Regarding the big screen in the dash, I think it was more driven by design of IT philosophy rather than cost considerations. All cars are going to screen HMI control, it's just Tesla as a clean-sheet design and skipped the button/knob interface era. You can't make an argument that BMW's iDrive (or any of the others) are any less distracting that Tesla's HMI. Gone are the days of the E30 where you could change the temperature, adjust the air flow, and change the fan speed without looking all the while at 70 MPH in a deep right hander...

And Elon makes rockets and launches satellites, I'm sure he's well versed in carbon fiber...
Yea I know, I'm in the business of auto design and their was much better ways they could have done that center stack. I've had a few friends leave our company to go work for them. They enjoy the new atmosphere without decades of stale air whiffing around them from the normal ways of business in design.

I'm not disagreeing with you but neither of us have actual definitive answers to what drove them for the screen and more speculation of intentions, I'm just speaking from over 10 years of experience in auto design, it's cheaper yes, that's why we're looking at things like this but ergonomics keeps us from diving right in as facts show that people enjoy not having to take eyes off the road with screens you don't get muscle memory.

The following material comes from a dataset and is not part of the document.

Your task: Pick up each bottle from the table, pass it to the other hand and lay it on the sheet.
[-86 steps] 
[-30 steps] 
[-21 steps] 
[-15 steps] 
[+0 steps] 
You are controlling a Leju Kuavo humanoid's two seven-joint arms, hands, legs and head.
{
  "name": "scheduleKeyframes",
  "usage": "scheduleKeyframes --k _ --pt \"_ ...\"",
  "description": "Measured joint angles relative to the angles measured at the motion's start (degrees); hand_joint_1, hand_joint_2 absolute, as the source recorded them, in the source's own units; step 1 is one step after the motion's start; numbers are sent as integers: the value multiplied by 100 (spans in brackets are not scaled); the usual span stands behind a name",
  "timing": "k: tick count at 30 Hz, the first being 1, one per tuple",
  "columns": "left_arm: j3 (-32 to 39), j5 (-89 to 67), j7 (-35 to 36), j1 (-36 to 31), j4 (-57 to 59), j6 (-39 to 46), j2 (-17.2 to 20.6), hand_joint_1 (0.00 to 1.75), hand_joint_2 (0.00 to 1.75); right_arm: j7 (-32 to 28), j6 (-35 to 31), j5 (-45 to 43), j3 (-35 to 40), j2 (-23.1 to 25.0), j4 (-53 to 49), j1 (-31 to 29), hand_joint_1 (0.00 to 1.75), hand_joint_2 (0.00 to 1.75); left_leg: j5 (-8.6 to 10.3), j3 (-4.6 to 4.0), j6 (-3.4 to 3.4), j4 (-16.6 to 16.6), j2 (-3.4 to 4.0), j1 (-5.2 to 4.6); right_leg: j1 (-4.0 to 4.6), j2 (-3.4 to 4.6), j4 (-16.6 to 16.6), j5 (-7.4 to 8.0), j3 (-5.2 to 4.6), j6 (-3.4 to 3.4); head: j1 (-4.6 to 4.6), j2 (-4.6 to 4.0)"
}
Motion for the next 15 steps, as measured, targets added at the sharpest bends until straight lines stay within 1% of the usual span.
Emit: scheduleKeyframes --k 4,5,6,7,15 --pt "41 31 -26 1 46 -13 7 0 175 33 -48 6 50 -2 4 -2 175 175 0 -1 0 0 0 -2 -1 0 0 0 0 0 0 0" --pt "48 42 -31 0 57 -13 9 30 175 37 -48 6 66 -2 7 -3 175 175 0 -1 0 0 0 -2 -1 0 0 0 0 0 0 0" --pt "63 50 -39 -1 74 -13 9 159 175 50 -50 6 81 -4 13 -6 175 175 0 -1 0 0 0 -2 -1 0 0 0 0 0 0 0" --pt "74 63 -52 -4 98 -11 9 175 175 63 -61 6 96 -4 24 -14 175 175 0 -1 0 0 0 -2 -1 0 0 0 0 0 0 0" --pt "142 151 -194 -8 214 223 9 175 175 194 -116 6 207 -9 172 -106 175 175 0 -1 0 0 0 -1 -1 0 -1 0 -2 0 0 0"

Plus the market is really going away from center stack monitors altogether it's really all moving to the gauge cluster and HUD. I'm lucky that I get to see a few years in the future. The push is safety and when eyes are off the road you run risks of accidents.

Hence why fords whole touch sensitive system was a colossal failure and can actually give your car worse resale value. Some things are great in concept but sometimes fail in execution.

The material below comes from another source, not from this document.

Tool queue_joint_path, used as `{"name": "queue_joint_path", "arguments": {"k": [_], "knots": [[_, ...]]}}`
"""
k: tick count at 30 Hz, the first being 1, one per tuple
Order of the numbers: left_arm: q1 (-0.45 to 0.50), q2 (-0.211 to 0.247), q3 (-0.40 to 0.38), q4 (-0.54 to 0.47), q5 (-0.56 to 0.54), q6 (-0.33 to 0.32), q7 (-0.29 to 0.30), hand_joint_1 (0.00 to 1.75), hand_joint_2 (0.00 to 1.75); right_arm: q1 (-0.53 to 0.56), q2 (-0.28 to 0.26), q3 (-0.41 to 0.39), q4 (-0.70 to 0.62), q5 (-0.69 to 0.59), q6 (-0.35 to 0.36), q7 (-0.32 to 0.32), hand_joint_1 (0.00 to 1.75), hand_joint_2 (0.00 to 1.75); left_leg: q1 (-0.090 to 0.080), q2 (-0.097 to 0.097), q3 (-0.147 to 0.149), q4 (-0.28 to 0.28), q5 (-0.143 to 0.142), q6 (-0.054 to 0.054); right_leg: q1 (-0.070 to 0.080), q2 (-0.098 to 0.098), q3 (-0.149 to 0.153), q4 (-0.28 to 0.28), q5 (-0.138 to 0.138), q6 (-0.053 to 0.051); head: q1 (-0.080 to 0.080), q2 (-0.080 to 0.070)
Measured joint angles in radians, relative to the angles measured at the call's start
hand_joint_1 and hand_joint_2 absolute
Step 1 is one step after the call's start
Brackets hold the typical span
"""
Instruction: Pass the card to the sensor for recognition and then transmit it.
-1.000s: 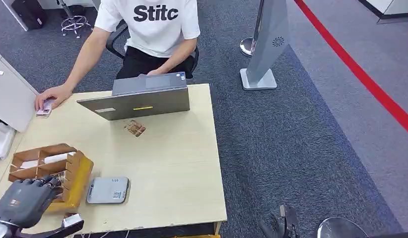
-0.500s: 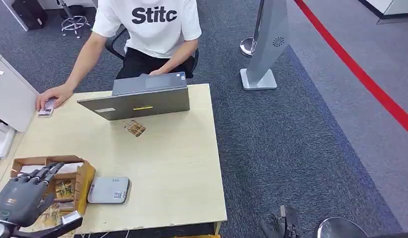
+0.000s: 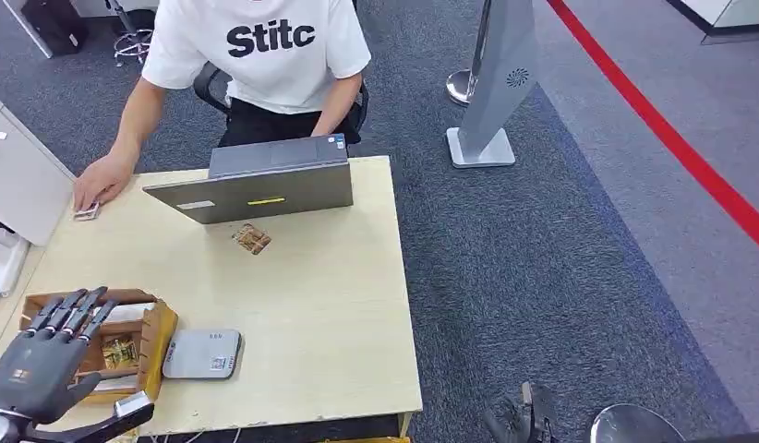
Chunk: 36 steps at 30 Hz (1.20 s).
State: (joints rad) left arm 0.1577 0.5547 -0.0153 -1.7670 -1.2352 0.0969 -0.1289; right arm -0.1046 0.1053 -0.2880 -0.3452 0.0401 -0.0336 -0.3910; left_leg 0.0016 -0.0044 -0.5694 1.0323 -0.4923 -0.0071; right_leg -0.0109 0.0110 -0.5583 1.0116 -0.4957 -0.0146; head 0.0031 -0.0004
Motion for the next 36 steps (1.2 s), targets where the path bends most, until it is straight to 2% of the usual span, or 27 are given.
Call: {"name": "queue_joint_path", "arguments": {"k": [10,18,23,28,36], "knots": [[0.003,0.000,0.003,-0.001,-0.002,0.001,0.001,0.00,1.75,0.001,0.000,-0.009,0.000,0.000,0.000,0.000,0.00,1.75,0.000,0.000,0.000,0.000,0.000,0.000,0.000,0.000,0.000,0.000,0.000,0.000,0.000,0.000],[0.028,0.001,0.008,-0.056,-0.018,0.008,-0.001,0.00,1.75,0.003,0.000,-0.017,0.000,0.000,0.000,0.000,0.00,1.75,0.000,0.000,0.000,0.000,0.000,0.000,0.000,0.000,0.000,0.000,0.000,0.000,0.000,0.000],[0.103,0.029,0.016,-0.118,0.019,-0.017,0.001,0.00,1.75,0.006,-0.001,-0.025,0.004,0.000,0.000,0.000,0.00,1.75,0.000,0.000,0.000,0.000,0.000,0.000,0.000,0.000,0.000,0.000,0.000,0.000,0.000,0.000],[0.210,0.070,0.077,-0.197,0.087,-0.050,0.001,0.00,1.75,0.007,-0.001,-0.041,0.006,0.000,0.000,-0.001,0.00,1.75,0.000,0.000,0.000,0.000,0.000,0.000,0.000,0.000,-0.001,0.000,0.000,0.000,0.000,0.000],[0.309,0.090,0.155,-0.274,0.133,-0.072,0.003,0.00,1.75,0.008,-0.001,-0.054,0.010,0.000,0.002,-0.001,0.00,1.75,0.000,0.000,0.000,0.000,0.000,0.000,0.000,0.000,0.000,0.000,0.000,0.000,0.000,0.000]]}}
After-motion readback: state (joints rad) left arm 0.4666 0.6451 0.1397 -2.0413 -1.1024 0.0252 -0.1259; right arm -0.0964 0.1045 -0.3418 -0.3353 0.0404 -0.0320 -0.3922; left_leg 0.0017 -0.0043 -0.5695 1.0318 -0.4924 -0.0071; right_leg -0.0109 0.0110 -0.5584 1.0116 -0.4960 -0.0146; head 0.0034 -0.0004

Also what works in the showroom floor also doesn't sometimes work in real life driving situations. One of our suppliers drives a tesla that he bought for his wife and they both liked the screen at first then after having the car for a while wish some controls where at least hard controls.

Marketing can tell you whatever they want and spin it for the best thing since sliced bread but the fact is research shows that screens everywhere is not the answer.

But my real heartburn for it was they could have at least styled it differently than just shoving a rectangle in the dash. The car is aging fast it will be interesting to see how they keep buyers interested as they refresh the model.

As I said earlier their a fresh startup and made a great first product but you can't just sit and use the same formula for every car they need to innovate, theirs nothing that makes their car truly innovative. I mean it's a 5000 pound car and where's the push to lighten it. Think about how great it be if they could take the weight out. Better breaking, acceleration, mile range increase.

If anything they should work with Bmw like Toyota has and work on making it with new materials that represent the future of automobiles and reduce its weight. Hell they could by reducing weight probably reduce its battery size keep its range and increase its performance which is better in all aspects.

Elon touts future in everything he talked about but even their new car is built on yesterday's technology.